* [DATA FOR PROCESSING]
+ + + + +

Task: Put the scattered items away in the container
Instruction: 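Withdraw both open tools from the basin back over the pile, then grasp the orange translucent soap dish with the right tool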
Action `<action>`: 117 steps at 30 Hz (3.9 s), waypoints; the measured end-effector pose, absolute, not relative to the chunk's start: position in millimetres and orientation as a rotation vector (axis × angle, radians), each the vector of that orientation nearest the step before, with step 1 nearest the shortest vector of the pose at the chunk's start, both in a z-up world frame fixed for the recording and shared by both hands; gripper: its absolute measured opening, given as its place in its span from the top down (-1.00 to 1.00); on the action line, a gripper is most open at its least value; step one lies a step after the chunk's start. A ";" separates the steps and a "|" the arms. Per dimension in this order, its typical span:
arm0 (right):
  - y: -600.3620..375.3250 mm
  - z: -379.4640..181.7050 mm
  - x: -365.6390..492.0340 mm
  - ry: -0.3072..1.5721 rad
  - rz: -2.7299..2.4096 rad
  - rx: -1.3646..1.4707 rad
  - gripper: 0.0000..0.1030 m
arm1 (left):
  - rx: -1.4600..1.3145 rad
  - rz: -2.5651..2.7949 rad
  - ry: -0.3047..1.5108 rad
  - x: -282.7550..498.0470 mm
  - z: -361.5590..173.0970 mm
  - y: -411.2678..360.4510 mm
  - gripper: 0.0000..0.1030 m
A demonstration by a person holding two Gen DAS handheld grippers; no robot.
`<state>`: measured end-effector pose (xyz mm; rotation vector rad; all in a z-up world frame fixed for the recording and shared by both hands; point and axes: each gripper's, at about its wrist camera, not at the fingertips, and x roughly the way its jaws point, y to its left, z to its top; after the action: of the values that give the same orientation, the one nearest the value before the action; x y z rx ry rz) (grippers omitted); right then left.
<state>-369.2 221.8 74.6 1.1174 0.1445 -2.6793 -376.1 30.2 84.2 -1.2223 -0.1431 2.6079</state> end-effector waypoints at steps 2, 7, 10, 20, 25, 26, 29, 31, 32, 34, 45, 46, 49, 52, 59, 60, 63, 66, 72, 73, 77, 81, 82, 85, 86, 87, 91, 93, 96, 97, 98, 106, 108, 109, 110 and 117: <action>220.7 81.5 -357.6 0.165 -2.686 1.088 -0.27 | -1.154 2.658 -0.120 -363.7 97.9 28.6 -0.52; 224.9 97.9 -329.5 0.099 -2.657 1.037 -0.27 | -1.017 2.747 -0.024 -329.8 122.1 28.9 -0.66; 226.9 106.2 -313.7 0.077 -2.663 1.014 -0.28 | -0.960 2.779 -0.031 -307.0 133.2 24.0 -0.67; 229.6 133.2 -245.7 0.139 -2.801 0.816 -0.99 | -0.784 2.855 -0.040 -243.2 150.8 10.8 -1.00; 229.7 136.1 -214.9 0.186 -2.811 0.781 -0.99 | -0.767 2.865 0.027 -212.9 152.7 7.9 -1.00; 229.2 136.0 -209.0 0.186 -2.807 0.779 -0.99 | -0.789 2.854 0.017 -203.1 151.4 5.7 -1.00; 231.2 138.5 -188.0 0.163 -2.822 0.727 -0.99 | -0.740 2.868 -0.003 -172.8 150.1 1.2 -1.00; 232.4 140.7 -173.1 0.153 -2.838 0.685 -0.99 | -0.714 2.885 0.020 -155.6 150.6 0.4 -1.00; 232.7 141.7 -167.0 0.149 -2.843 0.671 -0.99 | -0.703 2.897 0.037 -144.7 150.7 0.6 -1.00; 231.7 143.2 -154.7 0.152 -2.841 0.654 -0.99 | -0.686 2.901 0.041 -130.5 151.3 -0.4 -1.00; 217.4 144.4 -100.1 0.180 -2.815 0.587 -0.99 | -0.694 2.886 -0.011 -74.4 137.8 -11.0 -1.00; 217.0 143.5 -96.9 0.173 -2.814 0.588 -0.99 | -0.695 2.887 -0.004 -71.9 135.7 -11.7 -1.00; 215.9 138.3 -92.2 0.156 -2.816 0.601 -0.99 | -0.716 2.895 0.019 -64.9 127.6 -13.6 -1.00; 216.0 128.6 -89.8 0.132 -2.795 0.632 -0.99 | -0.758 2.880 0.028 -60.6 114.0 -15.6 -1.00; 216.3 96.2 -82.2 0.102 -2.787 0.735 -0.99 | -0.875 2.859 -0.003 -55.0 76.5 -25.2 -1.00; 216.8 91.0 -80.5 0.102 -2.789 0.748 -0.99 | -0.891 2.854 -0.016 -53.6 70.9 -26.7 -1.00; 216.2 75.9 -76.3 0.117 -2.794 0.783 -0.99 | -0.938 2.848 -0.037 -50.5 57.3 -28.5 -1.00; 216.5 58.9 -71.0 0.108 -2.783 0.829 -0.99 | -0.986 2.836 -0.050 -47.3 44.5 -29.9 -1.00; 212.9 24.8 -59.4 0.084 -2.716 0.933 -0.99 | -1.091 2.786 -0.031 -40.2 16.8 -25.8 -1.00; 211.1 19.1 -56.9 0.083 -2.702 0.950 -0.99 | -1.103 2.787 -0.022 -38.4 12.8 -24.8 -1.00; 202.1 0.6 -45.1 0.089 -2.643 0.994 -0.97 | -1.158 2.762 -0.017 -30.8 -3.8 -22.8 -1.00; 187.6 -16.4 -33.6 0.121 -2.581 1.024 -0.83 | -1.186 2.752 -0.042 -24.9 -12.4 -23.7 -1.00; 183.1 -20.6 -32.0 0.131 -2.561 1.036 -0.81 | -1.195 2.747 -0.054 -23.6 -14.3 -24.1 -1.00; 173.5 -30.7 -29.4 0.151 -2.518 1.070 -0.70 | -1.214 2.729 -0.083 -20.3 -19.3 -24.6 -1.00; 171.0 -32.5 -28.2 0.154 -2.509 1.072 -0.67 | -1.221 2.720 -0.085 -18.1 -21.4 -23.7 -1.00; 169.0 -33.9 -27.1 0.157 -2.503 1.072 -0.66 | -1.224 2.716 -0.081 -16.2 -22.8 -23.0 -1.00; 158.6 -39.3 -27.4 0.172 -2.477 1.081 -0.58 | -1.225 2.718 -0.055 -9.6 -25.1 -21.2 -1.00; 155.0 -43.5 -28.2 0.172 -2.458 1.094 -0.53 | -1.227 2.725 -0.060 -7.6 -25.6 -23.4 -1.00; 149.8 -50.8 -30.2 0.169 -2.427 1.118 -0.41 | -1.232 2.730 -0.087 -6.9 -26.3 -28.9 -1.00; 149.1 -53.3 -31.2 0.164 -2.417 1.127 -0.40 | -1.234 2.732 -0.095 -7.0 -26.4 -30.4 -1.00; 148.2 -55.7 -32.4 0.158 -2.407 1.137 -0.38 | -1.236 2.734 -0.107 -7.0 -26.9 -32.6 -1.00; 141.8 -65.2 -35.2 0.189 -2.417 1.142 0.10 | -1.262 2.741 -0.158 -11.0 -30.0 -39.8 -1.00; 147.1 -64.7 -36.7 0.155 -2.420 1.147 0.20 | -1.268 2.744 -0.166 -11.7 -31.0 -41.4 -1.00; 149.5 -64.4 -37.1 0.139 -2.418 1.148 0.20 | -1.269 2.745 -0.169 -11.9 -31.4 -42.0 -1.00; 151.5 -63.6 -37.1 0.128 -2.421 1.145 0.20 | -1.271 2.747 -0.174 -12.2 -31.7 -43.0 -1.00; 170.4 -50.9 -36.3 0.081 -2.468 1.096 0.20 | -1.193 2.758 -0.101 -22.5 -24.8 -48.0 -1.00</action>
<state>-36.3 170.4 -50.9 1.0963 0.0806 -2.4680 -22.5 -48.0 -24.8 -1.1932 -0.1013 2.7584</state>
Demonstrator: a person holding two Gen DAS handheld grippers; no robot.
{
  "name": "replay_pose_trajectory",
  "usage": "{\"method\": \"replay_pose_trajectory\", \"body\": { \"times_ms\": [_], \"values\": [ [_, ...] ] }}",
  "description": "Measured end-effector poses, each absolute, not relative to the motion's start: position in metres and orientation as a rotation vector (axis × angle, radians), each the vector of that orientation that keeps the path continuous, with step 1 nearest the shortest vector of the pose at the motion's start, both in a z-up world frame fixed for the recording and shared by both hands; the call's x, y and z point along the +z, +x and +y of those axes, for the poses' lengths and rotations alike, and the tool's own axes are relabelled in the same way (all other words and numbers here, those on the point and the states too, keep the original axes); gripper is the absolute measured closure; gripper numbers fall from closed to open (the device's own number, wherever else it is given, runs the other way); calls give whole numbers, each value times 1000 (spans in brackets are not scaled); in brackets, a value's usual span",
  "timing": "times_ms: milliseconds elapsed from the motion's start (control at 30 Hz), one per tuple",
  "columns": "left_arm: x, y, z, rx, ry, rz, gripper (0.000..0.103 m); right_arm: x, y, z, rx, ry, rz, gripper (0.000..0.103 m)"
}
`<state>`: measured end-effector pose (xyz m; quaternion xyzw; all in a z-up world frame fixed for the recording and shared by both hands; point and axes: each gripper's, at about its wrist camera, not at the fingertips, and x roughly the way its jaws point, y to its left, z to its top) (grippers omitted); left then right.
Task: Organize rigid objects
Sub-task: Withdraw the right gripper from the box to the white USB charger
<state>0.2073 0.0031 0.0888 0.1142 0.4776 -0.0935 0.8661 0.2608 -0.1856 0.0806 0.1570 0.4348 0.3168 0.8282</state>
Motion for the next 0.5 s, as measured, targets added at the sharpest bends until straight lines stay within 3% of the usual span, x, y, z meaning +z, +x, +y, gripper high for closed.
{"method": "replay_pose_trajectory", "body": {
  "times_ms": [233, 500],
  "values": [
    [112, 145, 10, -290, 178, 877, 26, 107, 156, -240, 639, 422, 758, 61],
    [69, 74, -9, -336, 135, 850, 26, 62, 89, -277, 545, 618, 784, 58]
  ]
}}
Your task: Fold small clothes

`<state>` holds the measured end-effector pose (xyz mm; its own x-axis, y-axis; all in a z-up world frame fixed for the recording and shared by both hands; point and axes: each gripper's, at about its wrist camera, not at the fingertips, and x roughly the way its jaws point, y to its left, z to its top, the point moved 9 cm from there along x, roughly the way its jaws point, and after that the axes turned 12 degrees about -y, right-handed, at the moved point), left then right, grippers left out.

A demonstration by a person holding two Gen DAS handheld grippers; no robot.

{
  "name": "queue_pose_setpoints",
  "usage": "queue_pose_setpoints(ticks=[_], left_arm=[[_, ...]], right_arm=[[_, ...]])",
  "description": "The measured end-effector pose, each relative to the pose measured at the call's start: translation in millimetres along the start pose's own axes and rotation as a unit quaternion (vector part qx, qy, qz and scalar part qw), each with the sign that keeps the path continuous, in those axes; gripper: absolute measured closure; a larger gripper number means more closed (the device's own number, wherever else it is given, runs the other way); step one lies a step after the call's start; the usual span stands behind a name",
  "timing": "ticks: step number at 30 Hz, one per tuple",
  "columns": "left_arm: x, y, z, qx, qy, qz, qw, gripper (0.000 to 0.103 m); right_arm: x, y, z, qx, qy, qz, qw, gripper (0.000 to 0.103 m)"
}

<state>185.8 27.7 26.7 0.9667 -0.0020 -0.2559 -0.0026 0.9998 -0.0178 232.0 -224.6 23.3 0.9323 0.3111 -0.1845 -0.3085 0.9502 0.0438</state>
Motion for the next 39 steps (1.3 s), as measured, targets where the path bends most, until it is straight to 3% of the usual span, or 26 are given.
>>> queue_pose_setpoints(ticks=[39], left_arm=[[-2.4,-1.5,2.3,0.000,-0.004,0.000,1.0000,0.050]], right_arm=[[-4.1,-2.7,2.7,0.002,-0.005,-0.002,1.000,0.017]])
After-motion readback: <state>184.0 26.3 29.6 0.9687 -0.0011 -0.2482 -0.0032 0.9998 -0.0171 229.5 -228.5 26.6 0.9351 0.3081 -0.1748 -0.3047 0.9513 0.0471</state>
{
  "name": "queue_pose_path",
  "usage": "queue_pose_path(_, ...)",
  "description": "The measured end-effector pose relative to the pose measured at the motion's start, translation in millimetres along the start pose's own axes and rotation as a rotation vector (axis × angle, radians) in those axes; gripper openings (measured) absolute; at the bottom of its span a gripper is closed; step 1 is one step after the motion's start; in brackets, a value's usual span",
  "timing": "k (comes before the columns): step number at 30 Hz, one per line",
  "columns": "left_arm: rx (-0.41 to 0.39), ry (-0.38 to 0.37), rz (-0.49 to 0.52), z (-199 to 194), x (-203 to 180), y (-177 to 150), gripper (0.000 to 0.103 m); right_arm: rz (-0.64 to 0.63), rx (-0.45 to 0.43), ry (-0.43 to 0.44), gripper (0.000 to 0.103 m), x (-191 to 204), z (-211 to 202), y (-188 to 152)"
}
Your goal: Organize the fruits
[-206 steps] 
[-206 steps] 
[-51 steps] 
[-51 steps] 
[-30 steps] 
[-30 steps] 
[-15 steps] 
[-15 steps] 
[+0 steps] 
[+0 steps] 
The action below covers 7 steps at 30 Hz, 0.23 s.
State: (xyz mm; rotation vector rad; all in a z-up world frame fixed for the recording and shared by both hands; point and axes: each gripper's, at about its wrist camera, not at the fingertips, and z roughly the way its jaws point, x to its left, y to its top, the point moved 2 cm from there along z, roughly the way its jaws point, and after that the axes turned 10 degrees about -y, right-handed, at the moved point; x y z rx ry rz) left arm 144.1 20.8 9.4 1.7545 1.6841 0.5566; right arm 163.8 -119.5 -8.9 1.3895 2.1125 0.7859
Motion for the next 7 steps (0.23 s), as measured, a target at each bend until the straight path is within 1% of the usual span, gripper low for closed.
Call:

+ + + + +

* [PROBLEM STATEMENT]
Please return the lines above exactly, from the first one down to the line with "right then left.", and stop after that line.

* [EXERCISE SOLUTION]
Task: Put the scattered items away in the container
Instruction: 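Withdraw both open tools from the basin back over the pile, then grasp the orange translucent soap dish with the right tool
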Action `<action>`: 117 steps at 30 Hz (3.9 s), waypoints; the measured end-effector pose, absolute, not relative to the chunk's start: position in millimetres and orientation as a rotation vector (axis × angle, radians), each the vector of that orientation nearest the step before, with step 1 nearest the shortest vector of the pose at the chunk's start, both in a z-up world frame fixed for the recording and shared by both hands; gripper: its absolute measured opening, given as its place in its span from the top down (-1.00 to 1.00); on the action line, a gripper is most open at its least value; step one lies a step after the chunk's start. A ";" separates the steps and a "|" the arms. Per dimension in this order, its typical span:
arm0 (right):
  - y: -600.3620..375.3250 mm
  - z: -379.4640..181.7050 mm
  - x: -365.6390..492.0340 mm
  - ry: -0.3072..1.5721 rad
  - rz: -2.7299..2.4096 rad
  - rx: -1.3646..1.4707 rad
  - gripper: 0.0000..0.1030 m
arm1 (left):
  - rx: -1.4600..1.3145 rad
  - rz: -2.5651..2.7949 rad
  - ry: -0.3047..1.5108 rad
  - x: -282.7550..498.0470 mm
  - z: -361.5590..173.0970 mm
  - y: -411.2678..360.4510 mm
  - gripper: 0.0000..0.1030 m
A demonstration by a person holding two Gen DAS handheld grippers; no robot.
`<state>`: measured end-effector pose (xyz mm; rotation vector rad; all in a z-up world frame fixed for the recording and shared by both hands; point and axes: each gripper's, at about its wrist camera, not at the fingertips, and x roughly the way its jaws point, y to its left, z to its top; after the action: of the values that give the same orientation, the one nearest the value before the action; x y z rx ry rz) (grippers omitted); right then left.

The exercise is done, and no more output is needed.